Caffè, cappuccino e panino: Arezzo tra le città meno care d'Italia. Quanto costa la pausa al bar

La Federazione italiana pubblici esercizi ha presentato il suo rapporto annuale. Uno studio che mostra quanto costa mangiare nei bar del Bel Paese, quali sono le città più economiche e quelle più costose

Caffè, cappuccino, panino e pizza. Sono questi gli alimenti inseriti nel "paniere" della Federazione italiana pubblici esercizi nel suo rapporto annuale. Uno studio che mostra quanto costa mangiare nei bar e nei ristoranti del Bel Paese, quali sono le città più economiche e quelle più costose. 

Si scopre così come ancora le diversità siano notevoli tra città e città e come il divario tra il nord e il sud dell'Italia resti marcato. E ad Arezzo? Se il prezzo del panino risulta conveniente, sono nella media caffè e cappuccino. E anche per pizza e bibita gli aretini spendono poco. 

Il caffè

La tazzina di caffè è un po' l'ago della bilancia: fa capire subito quale sia la situazione. Ad Arezzo costa in media 1,02 euro. Il caffè più economico è quello che si beve a Catanzaro, 80 centesimo, seguito da quello di Messina (81 centesimi), Cosenza (84), Reggio Calabria e Napoli, tutti sotto ai 90 centesimi. Il più costoso si gusta invece a Lucca, 1,10, seguita da  Gorizia, 1 euro 09,  Rimini e Rovigo, 1,08 euro. 
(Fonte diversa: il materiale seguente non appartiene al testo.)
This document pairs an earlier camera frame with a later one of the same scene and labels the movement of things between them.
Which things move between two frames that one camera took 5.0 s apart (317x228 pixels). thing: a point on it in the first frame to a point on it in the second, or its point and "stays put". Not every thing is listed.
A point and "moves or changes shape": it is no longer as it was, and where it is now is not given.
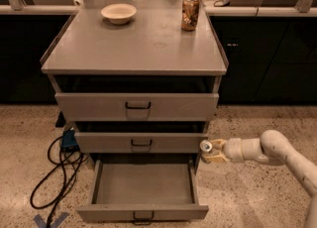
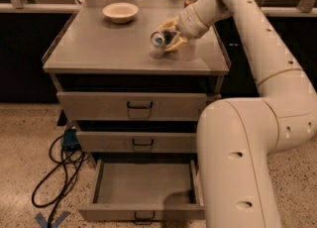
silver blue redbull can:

In Toscana il caffè più economico è quello di Grosseto, che si ferma a 99 centesimi. Seguito da Livorno (1 euro), Arezzo e Pistoia (1,02), Firenze (1,04).

Il cappuccino

Con il cappuccino il prezzo sale e, di pari passo lievita anche il divario tra le città. La più cara è Avellino, con 1,74 euro. Arezzo è più economica, con una spesa media di 1,26. Benevento è la città più conveniente in assoluto con 1,05 euro seguita da Roma, dove per bere un cappuccino bastano 1 euro e 9 centesimi. Le altre città toscane si trovano listini con prezzi che di poco distano da quelli aretini e oscillano intorno a 1,20 euro. 

Il panino

Un capitolo a parte lo merita il panino. Mangiato di corsa in pausa pranzo o gustato a colazione, è il principe del "bancone" dei bar. Quelli che si mangiano ad Arezzo sono panini economici: in media costa infatti 1 euro e 89 centesimi. Certo anche in città il prezzo può variare, si va dal panino gourmet a quello più tradizionale, la forbice di spesa può variare. Ma il prezzo medio in molte città è più che doppio. Come a Lecco, dove si spendono in media 4,96 euro, o a Reggio Emilia (4,38), Milano (4,29), Pordenone (4,31).

La Toscana in generale, mostra prezzi più bassi. A Lucca ad esempio, la spesa media è di 1 euro e 70 centesimi, Firenze e Siena 2,47 euro. 

Pizza e bibita

E poi c'è la pausa pranzo con pizza e bibita. Anche in questo caso Arezzo si difende bene: la spesa media infatti si ferma a 9,70 euro. Poco rispetto alla più costosa (a livello nazionale) Macerata, dove il prezzo sale fino a 12,67 euro, o Cosenza, seconda con 12 euro. La meno cara risulta essere Napoli, con una spesa media di 7,13 euro.